→ TASK MATERIAL
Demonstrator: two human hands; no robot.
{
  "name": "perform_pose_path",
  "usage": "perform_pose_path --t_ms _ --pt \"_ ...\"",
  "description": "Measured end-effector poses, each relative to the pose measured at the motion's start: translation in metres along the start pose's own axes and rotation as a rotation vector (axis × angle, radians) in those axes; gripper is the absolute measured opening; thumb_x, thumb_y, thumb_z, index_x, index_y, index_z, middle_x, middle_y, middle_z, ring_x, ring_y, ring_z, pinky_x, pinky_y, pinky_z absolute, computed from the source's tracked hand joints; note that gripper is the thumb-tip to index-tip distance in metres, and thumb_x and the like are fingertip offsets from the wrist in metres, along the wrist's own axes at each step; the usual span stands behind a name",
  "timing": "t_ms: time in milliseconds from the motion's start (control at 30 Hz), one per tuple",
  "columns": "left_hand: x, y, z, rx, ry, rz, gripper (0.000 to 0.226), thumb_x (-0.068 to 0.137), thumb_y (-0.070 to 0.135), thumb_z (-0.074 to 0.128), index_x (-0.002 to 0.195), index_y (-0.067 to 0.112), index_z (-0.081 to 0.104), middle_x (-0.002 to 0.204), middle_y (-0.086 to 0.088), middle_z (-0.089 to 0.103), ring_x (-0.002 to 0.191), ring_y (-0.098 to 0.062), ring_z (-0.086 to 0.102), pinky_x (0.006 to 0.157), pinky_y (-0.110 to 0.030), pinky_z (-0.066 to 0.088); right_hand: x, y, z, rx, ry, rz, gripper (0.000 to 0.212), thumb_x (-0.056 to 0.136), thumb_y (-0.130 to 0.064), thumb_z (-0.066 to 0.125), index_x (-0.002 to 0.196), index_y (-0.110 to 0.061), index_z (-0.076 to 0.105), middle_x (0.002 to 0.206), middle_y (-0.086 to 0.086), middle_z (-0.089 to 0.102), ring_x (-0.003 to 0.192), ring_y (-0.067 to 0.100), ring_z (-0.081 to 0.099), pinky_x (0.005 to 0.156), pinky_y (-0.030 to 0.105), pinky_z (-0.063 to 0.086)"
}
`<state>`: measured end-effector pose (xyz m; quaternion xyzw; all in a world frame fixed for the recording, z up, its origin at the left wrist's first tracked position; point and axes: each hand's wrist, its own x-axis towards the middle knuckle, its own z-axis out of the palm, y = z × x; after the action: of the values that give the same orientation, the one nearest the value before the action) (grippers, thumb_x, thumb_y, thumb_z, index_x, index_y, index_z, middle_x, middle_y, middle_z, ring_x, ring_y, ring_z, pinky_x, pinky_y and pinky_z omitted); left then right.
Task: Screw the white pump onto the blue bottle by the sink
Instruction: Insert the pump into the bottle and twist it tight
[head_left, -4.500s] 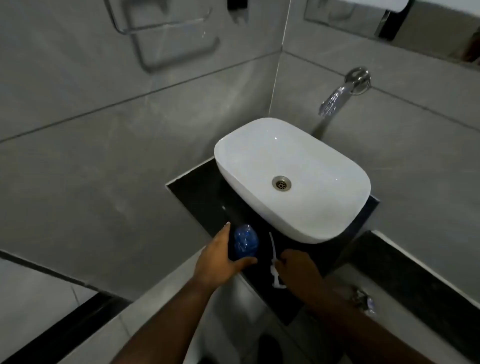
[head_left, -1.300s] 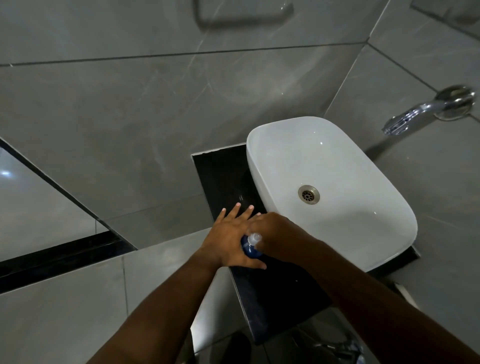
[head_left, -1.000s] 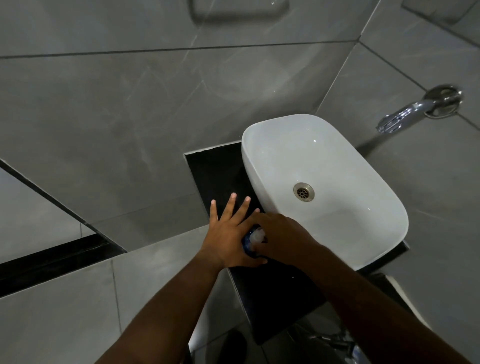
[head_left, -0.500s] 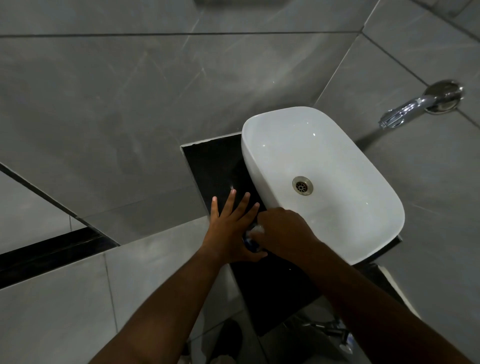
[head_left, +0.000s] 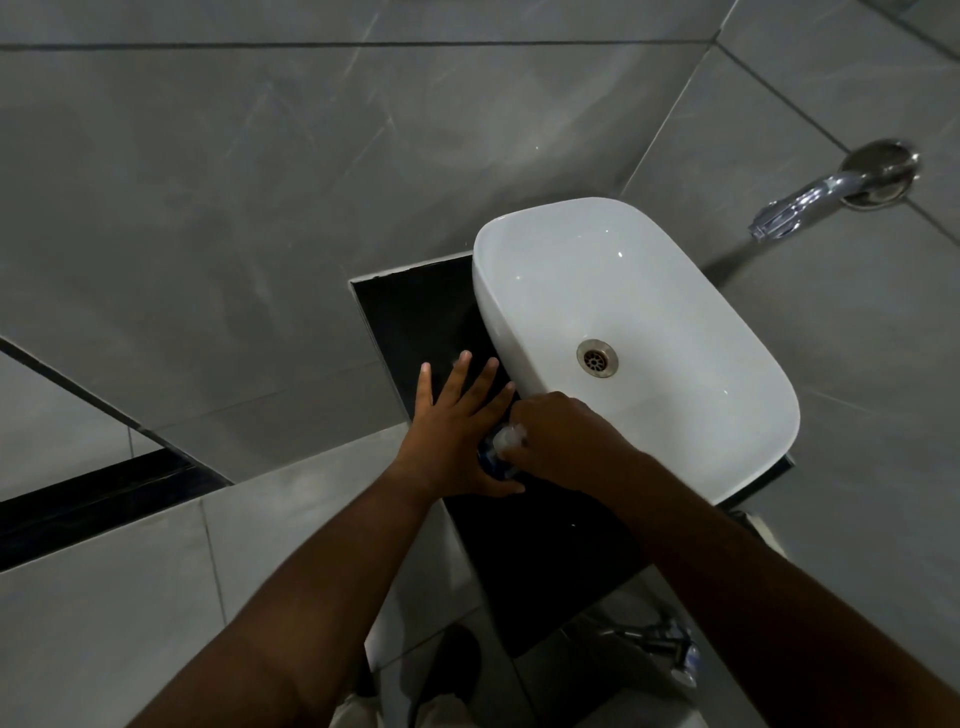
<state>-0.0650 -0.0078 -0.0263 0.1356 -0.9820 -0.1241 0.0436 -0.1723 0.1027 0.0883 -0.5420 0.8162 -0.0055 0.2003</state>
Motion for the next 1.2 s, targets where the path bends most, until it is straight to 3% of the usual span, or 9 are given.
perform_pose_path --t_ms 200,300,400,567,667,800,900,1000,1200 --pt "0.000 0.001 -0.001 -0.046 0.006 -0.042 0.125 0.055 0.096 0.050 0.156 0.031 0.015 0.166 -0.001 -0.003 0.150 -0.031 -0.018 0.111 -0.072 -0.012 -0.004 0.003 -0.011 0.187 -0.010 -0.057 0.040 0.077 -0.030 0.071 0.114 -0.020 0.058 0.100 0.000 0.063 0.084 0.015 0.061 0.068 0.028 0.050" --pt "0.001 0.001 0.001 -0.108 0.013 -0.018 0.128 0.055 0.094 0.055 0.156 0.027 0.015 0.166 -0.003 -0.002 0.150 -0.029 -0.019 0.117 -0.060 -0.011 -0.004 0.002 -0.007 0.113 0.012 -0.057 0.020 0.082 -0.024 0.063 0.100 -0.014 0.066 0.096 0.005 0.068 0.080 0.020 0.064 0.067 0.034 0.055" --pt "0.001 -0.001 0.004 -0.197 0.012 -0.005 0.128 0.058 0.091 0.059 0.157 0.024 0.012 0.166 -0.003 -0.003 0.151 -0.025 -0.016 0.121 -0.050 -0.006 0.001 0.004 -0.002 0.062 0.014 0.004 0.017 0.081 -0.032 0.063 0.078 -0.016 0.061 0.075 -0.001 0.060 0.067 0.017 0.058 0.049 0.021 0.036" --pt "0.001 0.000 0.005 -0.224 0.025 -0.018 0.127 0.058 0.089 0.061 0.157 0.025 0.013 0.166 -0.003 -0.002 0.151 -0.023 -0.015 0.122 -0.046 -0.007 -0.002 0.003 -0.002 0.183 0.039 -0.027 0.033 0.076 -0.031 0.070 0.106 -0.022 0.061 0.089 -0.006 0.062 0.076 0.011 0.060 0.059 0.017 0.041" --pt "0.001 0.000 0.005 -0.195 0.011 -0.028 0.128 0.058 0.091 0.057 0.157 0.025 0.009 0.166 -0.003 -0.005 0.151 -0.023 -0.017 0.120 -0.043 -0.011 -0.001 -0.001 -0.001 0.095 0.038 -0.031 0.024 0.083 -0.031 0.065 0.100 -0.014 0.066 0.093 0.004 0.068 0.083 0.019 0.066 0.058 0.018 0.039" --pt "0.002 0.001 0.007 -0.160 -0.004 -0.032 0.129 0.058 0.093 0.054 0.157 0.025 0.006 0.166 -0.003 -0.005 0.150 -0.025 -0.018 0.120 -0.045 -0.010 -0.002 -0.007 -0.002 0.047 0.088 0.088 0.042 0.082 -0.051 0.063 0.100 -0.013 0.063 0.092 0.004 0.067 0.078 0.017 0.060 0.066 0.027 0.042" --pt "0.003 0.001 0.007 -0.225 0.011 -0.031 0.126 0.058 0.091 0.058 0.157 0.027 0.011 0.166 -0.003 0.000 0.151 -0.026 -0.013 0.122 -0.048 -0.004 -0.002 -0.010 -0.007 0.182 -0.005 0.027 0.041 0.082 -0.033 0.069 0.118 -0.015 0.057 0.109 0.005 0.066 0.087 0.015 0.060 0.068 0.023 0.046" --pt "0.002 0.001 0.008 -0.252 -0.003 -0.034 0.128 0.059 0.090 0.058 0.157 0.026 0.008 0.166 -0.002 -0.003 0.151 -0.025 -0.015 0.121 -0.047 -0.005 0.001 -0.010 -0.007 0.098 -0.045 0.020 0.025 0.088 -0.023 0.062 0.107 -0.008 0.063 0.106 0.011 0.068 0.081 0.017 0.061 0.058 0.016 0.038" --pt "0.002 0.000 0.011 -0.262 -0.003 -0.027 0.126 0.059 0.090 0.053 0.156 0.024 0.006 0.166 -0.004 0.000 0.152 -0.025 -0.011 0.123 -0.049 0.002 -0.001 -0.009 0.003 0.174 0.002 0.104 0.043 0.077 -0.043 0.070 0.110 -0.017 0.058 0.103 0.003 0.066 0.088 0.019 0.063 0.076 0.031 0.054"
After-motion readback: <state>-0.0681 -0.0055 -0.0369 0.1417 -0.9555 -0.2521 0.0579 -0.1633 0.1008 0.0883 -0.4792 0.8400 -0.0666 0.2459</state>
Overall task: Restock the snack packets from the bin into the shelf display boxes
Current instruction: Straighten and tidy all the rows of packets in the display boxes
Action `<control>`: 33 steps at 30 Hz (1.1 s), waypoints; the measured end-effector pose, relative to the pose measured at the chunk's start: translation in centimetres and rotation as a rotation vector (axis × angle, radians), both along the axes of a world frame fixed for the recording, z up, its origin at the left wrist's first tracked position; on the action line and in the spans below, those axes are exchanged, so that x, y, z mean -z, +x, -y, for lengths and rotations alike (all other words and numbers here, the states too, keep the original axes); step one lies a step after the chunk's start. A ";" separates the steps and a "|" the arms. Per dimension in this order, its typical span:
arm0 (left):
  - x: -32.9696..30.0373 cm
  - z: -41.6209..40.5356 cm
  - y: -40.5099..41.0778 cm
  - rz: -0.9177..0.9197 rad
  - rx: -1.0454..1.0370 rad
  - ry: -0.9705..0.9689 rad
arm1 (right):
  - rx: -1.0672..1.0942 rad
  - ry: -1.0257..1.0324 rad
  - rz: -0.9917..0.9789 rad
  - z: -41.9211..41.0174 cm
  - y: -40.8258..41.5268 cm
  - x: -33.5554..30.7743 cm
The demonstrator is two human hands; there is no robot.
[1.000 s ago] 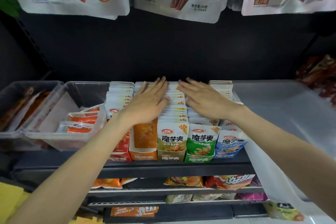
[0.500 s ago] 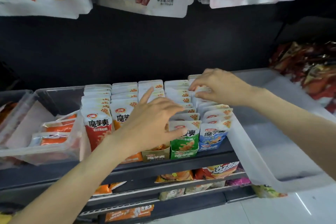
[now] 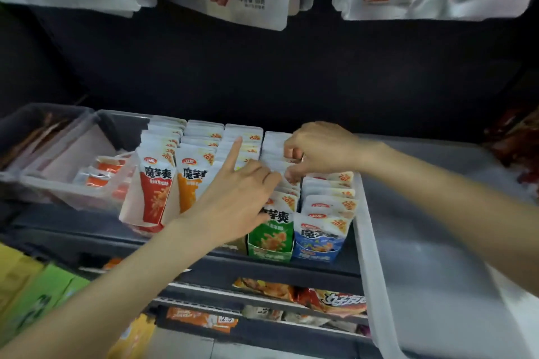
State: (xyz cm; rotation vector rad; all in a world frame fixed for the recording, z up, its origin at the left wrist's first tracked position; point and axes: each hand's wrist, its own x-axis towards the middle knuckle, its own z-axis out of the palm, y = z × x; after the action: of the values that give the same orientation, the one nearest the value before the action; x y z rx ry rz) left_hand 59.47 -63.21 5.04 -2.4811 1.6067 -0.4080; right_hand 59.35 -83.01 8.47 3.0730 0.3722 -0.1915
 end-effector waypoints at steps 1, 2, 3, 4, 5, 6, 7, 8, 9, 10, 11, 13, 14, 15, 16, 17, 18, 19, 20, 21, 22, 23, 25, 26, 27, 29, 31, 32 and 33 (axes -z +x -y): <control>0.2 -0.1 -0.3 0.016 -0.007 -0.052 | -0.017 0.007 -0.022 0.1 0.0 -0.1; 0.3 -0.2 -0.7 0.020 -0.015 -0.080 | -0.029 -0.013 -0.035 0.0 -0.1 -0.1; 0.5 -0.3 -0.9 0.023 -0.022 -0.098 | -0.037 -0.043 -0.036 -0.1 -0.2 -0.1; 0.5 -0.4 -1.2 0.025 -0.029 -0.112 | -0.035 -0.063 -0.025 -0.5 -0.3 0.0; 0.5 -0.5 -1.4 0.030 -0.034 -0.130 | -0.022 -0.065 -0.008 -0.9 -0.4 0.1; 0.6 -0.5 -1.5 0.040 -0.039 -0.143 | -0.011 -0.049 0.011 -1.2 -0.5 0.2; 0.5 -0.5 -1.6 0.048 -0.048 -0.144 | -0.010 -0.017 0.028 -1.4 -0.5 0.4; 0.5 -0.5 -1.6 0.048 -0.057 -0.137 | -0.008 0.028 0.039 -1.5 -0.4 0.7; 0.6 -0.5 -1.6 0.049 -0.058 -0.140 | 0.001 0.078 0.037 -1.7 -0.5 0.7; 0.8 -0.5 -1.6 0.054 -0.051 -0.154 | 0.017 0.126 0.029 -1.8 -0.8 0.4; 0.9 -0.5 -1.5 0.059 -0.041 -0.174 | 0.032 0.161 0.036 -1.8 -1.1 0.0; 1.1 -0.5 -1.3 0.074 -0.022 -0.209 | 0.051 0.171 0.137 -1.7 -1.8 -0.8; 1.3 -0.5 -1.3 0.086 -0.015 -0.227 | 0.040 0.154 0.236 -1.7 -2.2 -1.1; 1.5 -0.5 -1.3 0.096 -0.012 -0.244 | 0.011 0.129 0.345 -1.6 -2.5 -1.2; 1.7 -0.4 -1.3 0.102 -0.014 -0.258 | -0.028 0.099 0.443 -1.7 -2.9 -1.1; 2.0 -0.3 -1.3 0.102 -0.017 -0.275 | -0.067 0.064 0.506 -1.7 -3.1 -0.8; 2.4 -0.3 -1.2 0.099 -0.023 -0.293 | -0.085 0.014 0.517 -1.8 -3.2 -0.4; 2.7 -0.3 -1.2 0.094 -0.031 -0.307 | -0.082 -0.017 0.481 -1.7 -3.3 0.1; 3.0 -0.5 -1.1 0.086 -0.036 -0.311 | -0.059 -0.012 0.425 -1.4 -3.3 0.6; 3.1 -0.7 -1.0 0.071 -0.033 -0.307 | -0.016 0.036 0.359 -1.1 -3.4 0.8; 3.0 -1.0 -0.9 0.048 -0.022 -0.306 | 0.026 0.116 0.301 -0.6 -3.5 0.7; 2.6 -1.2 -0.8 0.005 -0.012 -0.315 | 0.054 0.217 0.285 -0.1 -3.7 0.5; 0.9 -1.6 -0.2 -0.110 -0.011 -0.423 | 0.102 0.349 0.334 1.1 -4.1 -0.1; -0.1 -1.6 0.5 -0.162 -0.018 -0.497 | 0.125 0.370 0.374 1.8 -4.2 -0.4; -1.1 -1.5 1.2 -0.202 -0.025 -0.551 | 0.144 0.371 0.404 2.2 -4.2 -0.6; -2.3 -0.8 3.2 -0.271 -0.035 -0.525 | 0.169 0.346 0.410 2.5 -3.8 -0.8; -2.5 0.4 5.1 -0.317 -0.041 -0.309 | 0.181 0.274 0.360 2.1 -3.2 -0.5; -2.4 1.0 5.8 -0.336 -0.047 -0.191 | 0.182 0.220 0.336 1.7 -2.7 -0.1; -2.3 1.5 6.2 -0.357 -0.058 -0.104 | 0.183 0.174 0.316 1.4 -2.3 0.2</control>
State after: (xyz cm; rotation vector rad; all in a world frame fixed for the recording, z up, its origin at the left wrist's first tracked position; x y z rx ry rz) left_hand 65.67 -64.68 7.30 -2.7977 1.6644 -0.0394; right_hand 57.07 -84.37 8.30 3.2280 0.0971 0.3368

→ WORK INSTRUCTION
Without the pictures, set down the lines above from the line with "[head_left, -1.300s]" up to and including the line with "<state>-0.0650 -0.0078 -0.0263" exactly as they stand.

→ ANSWER AREA
[head_left, -1.300s] 
[head_left, -1.000s] 
[head_left, -0.500s] 
[head_left, +0.000s] 
<state>-0.0650 -0.0078 -0.0263 0.1356 -0.9820 -0.1241 0.0436 -0.1723 0.1027 0.0883 -0.5420 0.8162 -0.0055 0.2003</state>

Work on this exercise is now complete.